EXERCISE PROMPT: While you copy the lines below, skip the pictures and keep the rest exact.

INFORMATION PROVIDED:
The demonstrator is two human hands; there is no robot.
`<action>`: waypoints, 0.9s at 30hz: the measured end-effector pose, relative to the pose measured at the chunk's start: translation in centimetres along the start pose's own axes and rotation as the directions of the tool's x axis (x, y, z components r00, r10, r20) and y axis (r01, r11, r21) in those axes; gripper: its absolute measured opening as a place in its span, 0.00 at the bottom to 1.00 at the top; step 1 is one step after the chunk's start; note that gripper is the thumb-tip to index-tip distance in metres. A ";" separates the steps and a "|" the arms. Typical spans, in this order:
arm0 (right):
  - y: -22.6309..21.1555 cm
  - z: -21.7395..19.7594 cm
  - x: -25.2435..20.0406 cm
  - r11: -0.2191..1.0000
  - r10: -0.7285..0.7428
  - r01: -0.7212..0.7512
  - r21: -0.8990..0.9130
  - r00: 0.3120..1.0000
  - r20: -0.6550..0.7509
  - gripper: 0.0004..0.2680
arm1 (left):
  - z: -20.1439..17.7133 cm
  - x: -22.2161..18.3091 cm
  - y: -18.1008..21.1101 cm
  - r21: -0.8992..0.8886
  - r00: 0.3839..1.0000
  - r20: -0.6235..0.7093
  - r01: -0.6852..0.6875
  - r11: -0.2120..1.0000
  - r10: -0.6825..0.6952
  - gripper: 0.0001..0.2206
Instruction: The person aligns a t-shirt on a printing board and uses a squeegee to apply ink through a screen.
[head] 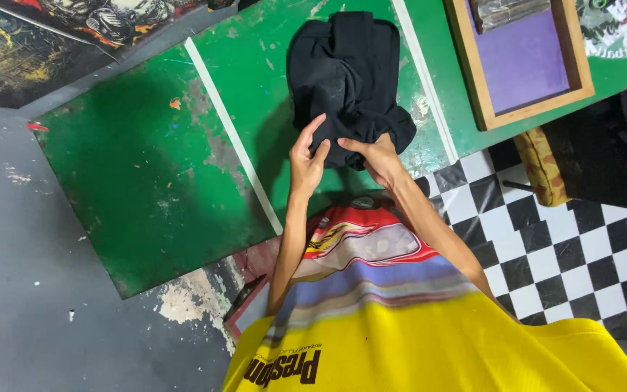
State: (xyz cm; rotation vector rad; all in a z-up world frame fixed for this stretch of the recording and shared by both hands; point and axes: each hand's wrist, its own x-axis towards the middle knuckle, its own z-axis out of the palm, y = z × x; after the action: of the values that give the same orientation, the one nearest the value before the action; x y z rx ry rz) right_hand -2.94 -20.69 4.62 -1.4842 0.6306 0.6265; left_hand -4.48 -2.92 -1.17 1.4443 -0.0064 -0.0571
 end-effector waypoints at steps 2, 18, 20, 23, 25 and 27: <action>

RESPONSE AREA:
The demonstrator is two human hands; there is no robot.
`<action>`: waypoints, 0.9s at 30hz: the measured end-effector pose, relative to the pose measured at the chunk's start: translation in centimetres along the start pose's own axes and rotation as the directions of the tool's x axis (x, y, z components r00, r10, r20) and y axis (r01, r11, r21) in those axes; gripper: its absolute measured opening as a place in its span, 0.00 at the bottom to 1.00 at the top; step 1 is one step after the chunk's start; note that gripper is the thumb-tip to index-tip distance in metres. A ";" separates the steps and a "|" the arms. Typical spans, in this order:
arm0 (right):
  - y: -22.6309..21.1555 cm
  - z: -21.7395..19.7594 cm
  - x: -25.2435..20.0406 cm
  - r11: -0.2191..1.0000
  - r10: -0.7285..0.7428
  - r01: -0.7212..0.7512
  - r21: -0.8990..0.9130
  - r00: 0.3120..1.0000
  - r20: -0.6550..0.7509
  - gripper: 0.0004..0.2680
arm1 (left):
  - z: -20.1439..17.7133 cm
  - x: -22.2161..18.3091 cm
  - y: -18.1008..21.1101 cm
  - r21: -0.8992..0.8886
  - r00: 0.3839..1.0000
  - r20: -0.6235..0.7093
  - r01: -0.6852..0.6875
  - r11: -0.2120..1.0000
  - r10: -0.6825..0.6952
  - gripper: 0.0001..0.2206
Instruction: The person aligns a t-shirt on a printing board and uses a squeegee to apply ink through a screen.
[head] 
State: (xyz cm; rotation vector rad; all in a z-up world frame fixed for this stretch of the recording and shared by both hands; point and axes: each hand's wrist, its own x-axis towards the middle knuckle, its own z-axis out of the palm, y = z × x; after the action: of the values that give the same orientation, the one nearest the value before the action; x y z rx ry rz) right_hand -2.94 -20.69 4.62 -1.4842 0.6306 0.6265; left_hand -4.48 -2.92 -1.17 1.4443 -0.0064 -0.0571
 end-effector waypoints at steps 2, 18, 20, 23, 25 and 27: <action>

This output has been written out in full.